ГОЛОДОВКА ЕРГОЛЬСКОГО

Онлайн чтение книги Макушка лета
ГОЛОДОВКА ЕРГОЛЬСКОГО

1

Волнуясь, удастся ли получить отдельный номер, я проследовала к стойке администраторов.

Блондинка, миловидная и белоблузочная, похожая на своих московских товарок, обрадовала меня:

— Номер? Сколько угодно! Но прежде я соединю вас с городской газетой.

— Устроюсь и позвоню.

— Срочно.

Жужжание наборного диска, и администраторша протягивает мне телефонную трубку. Я слушаю ответственного секретаря местной газеты. Дикторским голосом он извещает меня о поручении Гольдербитурера: не медля навестить автора «телеги» Ергольского, бывшего главного металлурга — он объявил голодовку, что и довел вторично до сведения нашего еженедельника. По словам ответственного секретаря, в городе переполох: случай беспримерный, притом с заслуженным человеком, имеющим звание кандидата технических наук.

2

Записываю адрес.

Иду к Ергольскому. Администраторша сказала, что его дом в новом микрорайоне, почти совсем рядом.

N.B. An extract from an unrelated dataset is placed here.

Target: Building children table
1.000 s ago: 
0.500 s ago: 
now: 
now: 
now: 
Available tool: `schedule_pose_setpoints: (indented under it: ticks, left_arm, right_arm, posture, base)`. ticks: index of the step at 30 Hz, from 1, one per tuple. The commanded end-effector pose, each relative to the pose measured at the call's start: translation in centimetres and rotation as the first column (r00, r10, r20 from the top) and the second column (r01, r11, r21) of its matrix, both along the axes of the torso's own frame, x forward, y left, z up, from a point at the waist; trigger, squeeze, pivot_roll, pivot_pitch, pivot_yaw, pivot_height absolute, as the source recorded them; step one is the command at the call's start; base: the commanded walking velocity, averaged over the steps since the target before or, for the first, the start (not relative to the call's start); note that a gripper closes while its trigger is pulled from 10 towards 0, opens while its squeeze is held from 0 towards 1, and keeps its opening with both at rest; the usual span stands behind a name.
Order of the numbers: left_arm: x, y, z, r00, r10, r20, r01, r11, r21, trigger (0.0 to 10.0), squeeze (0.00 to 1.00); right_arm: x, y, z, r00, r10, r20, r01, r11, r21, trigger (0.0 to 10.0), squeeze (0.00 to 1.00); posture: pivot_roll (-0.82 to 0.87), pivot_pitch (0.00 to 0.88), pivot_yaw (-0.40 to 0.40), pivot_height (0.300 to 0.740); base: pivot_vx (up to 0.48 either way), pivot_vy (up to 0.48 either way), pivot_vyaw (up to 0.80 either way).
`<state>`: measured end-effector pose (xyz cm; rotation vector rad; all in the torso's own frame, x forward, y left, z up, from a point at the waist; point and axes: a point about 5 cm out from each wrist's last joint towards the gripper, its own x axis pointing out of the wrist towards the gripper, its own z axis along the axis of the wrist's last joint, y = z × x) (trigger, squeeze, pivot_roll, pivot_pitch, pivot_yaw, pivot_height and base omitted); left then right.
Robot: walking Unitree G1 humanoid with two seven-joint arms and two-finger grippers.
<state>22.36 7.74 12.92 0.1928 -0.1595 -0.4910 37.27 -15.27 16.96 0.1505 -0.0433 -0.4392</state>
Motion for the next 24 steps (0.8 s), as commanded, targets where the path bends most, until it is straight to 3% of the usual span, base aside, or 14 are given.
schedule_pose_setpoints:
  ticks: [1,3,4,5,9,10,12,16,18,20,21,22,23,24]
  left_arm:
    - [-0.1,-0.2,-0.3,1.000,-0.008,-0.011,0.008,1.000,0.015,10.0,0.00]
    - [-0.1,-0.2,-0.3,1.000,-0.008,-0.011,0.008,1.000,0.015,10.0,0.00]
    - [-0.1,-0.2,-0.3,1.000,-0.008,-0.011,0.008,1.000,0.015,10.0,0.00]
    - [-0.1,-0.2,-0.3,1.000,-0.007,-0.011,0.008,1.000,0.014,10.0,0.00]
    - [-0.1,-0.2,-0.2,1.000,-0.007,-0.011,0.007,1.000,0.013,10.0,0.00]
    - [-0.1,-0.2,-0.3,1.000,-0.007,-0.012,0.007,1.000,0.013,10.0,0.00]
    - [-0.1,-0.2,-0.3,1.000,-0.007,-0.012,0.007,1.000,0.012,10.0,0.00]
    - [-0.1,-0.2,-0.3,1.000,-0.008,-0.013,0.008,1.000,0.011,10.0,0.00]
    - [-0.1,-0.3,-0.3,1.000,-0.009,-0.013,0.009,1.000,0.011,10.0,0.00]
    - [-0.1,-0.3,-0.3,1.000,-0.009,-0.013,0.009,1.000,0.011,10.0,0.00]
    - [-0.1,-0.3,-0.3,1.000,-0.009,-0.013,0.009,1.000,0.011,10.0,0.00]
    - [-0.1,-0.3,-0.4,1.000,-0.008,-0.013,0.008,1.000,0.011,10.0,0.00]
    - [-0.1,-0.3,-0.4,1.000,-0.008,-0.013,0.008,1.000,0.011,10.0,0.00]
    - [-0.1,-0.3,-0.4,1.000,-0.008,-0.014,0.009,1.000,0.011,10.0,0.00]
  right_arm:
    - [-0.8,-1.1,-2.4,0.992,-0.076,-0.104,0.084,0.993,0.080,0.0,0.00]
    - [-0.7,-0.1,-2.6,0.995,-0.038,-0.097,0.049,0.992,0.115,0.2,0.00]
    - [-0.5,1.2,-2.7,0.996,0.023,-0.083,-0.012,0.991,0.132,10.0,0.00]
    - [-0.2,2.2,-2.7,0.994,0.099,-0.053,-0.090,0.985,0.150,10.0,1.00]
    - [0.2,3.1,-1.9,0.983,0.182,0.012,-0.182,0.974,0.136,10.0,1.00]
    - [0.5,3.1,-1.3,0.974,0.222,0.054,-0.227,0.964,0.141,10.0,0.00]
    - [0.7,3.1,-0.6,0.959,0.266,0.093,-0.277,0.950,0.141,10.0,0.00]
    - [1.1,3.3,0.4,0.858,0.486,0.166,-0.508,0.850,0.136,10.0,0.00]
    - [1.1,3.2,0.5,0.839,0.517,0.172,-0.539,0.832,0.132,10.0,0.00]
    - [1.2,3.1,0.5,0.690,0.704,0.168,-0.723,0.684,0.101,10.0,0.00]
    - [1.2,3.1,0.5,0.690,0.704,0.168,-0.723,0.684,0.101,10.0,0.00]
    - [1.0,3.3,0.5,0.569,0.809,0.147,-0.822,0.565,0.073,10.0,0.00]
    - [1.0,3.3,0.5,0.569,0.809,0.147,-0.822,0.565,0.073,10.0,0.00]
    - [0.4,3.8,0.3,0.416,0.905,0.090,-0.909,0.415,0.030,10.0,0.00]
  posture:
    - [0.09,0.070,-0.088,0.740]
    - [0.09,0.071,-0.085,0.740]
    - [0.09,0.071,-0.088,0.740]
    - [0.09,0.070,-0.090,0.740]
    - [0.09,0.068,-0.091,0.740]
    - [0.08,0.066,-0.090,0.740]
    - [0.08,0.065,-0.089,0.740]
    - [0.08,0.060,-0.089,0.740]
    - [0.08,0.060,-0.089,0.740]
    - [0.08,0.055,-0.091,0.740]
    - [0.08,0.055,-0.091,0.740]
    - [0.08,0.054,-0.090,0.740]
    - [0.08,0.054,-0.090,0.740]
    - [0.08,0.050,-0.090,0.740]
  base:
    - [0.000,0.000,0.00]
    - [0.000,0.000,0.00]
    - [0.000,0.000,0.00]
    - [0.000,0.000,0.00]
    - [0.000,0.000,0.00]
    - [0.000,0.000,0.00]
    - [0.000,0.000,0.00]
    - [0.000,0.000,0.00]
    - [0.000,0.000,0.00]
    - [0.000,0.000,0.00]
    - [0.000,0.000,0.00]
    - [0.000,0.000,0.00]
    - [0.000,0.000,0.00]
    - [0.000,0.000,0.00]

Оказалось, что это довольно далеко: спуститься покатым переулком среди рубленых домов, черных, отдающих красниной, пересечь овраг, а как выберешься на бугор, тут «башни» и «этажерки» микрорайона. Из оврага железобетонные дома — зубы разной ширины и высоты — производили впечатление слипшихся.

Гольдербитурер, склонный к заумным толкованиям зодчества, утверждает, что в зданиях как бы материализуются души людей. Неужели наши души столь же серы, железобетонны, низкопотолочны, как и дома, в которых, живем? В прошлом году я путешествовала по сельской, лесной, приречной Сибири глухоманных просторов. В темных избах, ничем не украшенных, живут люди, изумляющие внутренним благородством, красотой помыслов и семейных отношений. Нет прямой зависимости между зданиями и человеческой душой, особенно сегодня: большинство из нас не строит, не заказывает, а берет то, что дают.

Я спешила к Ергольскому, заранее испытывая неприязнь к его голодовке и к причинам, вызвавшим ее. Разумеется, сговор, расчетливый протест, стремление восстановить свое господство. Приходилось сталкиваться с вероломством, тонко действовавшим под видом справедливости.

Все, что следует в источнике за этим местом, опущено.